_TASK_
Copy the data exactly. Leave nothing out.

======== RECORDED DATA

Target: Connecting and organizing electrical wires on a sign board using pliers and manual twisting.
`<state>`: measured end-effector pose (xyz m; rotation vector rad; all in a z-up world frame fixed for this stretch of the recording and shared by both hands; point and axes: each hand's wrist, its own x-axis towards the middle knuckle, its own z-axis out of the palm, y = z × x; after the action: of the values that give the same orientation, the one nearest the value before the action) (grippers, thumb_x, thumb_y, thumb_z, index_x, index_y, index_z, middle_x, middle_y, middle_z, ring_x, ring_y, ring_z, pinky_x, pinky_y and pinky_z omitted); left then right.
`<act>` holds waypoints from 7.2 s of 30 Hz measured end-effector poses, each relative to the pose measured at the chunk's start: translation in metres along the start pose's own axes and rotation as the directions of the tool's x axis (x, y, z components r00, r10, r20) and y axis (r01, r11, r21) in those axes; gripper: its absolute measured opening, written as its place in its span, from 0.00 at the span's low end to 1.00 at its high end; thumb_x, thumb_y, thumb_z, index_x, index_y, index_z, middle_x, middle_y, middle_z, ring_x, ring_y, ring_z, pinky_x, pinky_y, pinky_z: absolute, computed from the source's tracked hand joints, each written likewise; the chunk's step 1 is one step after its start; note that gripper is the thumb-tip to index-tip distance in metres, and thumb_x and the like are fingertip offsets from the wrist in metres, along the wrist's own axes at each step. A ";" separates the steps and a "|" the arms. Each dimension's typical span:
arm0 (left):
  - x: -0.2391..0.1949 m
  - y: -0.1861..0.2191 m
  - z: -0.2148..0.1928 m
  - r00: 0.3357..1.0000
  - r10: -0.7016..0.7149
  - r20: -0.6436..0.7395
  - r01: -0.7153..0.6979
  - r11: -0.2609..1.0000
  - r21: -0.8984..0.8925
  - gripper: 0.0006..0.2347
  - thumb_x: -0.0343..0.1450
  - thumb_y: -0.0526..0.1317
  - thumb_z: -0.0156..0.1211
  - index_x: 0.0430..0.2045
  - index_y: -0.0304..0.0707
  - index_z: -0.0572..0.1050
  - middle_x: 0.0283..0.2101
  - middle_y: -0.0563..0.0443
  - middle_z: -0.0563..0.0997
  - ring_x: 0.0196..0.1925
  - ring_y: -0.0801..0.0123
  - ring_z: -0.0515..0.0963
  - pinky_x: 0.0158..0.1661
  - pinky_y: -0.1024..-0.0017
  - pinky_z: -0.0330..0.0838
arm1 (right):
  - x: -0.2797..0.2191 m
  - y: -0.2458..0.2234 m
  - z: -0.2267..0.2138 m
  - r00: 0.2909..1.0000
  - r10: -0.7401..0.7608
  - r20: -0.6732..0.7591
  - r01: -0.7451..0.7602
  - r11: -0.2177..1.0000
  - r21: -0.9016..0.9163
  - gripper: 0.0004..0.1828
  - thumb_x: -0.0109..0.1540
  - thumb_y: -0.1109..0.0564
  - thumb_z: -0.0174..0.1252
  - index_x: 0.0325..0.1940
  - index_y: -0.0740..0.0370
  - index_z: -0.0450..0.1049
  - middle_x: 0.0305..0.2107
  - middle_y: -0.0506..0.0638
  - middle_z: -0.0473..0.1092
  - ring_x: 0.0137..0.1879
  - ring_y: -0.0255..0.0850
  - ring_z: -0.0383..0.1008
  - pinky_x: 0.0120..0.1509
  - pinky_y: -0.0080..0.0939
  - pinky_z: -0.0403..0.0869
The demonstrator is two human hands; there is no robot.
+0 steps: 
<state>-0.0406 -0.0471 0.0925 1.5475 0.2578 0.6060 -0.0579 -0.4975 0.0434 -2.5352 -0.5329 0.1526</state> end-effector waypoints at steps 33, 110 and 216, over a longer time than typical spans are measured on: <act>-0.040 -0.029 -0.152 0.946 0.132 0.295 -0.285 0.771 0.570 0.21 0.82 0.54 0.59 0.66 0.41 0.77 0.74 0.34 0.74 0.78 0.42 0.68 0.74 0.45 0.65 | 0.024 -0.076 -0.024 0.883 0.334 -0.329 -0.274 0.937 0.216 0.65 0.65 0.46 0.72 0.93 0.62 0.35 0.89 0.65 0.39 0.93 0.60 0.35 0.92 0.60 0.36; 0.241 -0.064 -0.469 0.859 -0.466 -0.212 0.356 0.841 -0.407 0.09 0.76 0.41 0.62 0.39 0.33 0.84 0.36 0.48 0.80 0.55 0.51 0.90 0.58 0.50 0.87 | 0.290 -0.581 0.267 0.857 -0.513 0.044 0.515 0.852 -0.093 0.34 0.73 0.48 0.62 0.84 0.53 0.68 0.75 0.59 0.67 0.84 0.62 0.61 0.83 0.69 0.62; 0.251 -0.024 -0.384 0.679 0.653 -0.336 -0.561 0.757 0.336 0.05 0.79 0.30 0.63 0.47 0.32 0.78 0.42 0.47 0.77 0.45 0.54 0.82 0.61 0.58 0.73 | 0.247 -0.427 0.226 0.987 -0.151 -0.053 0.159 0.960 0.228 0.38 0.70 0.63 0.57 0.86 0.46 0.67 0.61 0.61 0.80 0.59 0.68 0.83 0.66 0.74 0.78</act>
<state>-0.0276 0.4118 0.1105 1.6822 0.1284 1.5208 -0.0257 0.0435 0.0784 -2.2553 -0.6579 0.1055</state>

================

_RESULT FOR THIS EXERCISE_
Target: Connecting and organizing electrical wires on a sign board using pliers and manual twisting.
`<state>`: measured end-effector pose (xyz m; rotation vector rad; all in a z-up world frame fixed for this stretch of the recording and shared by both hands; point and axes: each hand's wrist, its own x-axis towards the middle knuckle, its own z-axis out of the palm, y = z × x; after the action: of the values that give the same orientation, the one nearest the value before the action) (grippers, thumb_x, thumb_y, thumb_z, index_x, index_y, index_z, middle_x, middle_y, middle_z, ring_x, ring_y, ring_z, pinky_x, pinky_y and pinky_z omitted); left then right.
`<act>` holds waypoints from 7.2 s of 30 Hz measured end-effector poses, each relative to the pose measured at the chunk's start: translation in metres along the start pose's own axes and rotation as the directions of the tool's x axis (x, y, z components r00, r10, r20) and y axis (r01, r11, r21) in those axes; gripper: its absolute measured opening, written as its place in its span, from 0.00 at the span's low end to 1.00 at its high end; thumb_x, thumb_y, thumb_z, index_x, index_y, index_z, middle_x, middle_y, middle_z, ring_x, ring_y, ring_z, pinky_x, pinky_y, pinky_z: absolute, computed from the source's tracked hand joints, each written likewise; the chunk's step 1 is one step after its start; note that gripper is the thumb-tip to index-tip distance in metres, and thumb_x and the like are fingertip offsets from the wrist in metres, along the wrist's own axes at each step. A ";" separates the steps and a "|" the arms. Each dimension's typical span:
arm0 (left):
  - x: -0.2391..0.1949 m
  - y: -0.1861..0.2191 m
  - z: -0.2148..0.1928 m
  - r00: 0.3357..1.0000
  - r10: -0.7016..0.7149
  - r20: -0.6436..0.7395
  - r01: -0.7153..0.6979
  - r11: -0.2609..1.0000
  - r21: -0.8984..0.8925
  - gripper: 0.0006..0.2347
  - thumb_x: -0.0343..0.1450
  - thumb_y: -0.0526..0.1317
  - thumb_z: -0.0156..0.1211
  - index_x: 0.0430..0.2045
  - index_y: -0.0304..0.0707
  - index_z: -0.0572..0.1050
  - middle_x: 0.0283..0.2101
  - middle_y: -0.0563..0.0443
  - middle_z: -0.0563..0.0997
  - ring_x: 0.0196..0.1925
  - ring_y: -0.0801..0.0123
  - ring_z: -0.0515..0.0963
  - pinky_x: 0.0158..0.1661
  - pinky_y: -0.1024..-0.0017
  - pinky_z: -0.0330..0.0838
arm1 (right):
  - x: -0.2797..0.2191 m
  - y: -0.2458..0.2234 m
  - z: -0.2267..0.2138 m
  - r00: 0.2909..1.0000
  - r10: -0.7401..0.7608
  - r20: -0.6732..0.7591
  - r01: -0.7451..0.7602
  - r11: -0.2177..1.0000
  - r21: -0.9016..0.9163
  - gripper: 0.0004..0.1828
  - thumb_x: -0.0109..0.1540
  - thumb_y: -0.1109..0.0564
  - thumb_z: -0.0174..0.1252
  - index_x: 0.0325..0.1940
  - index_y: -0.0740..0.0370
  - index_z: -0.0450..0.1049
  - middle_x: 0.0305..0.2107
  - middle_y: -0.0506..0.0638
  - middle_z: -0.0473..0.1092
  - ring_x: 0.0137..0.1879
  - ring_y: -0.0255..0.0850
  - ring_z: -0.0383..0.1008
  - pinky_x: 0.0120..0.1509
  - pinky_y: -0.0080..0.0939
  - pinky_z: -0.0403..0.0869
The demonstrator is two human hands; there is no robot.
+0 steps: 
<state>-0.0406 -0.0471 0.0925 1.5475 0.2578 0.6060 -0.0579 -0.4975 0.0434 -2.5352 -0.5329 0.1526</state> end-effector waypoints at steps 33, 110 and 216, over a longer time than typical spans are measured on: <act>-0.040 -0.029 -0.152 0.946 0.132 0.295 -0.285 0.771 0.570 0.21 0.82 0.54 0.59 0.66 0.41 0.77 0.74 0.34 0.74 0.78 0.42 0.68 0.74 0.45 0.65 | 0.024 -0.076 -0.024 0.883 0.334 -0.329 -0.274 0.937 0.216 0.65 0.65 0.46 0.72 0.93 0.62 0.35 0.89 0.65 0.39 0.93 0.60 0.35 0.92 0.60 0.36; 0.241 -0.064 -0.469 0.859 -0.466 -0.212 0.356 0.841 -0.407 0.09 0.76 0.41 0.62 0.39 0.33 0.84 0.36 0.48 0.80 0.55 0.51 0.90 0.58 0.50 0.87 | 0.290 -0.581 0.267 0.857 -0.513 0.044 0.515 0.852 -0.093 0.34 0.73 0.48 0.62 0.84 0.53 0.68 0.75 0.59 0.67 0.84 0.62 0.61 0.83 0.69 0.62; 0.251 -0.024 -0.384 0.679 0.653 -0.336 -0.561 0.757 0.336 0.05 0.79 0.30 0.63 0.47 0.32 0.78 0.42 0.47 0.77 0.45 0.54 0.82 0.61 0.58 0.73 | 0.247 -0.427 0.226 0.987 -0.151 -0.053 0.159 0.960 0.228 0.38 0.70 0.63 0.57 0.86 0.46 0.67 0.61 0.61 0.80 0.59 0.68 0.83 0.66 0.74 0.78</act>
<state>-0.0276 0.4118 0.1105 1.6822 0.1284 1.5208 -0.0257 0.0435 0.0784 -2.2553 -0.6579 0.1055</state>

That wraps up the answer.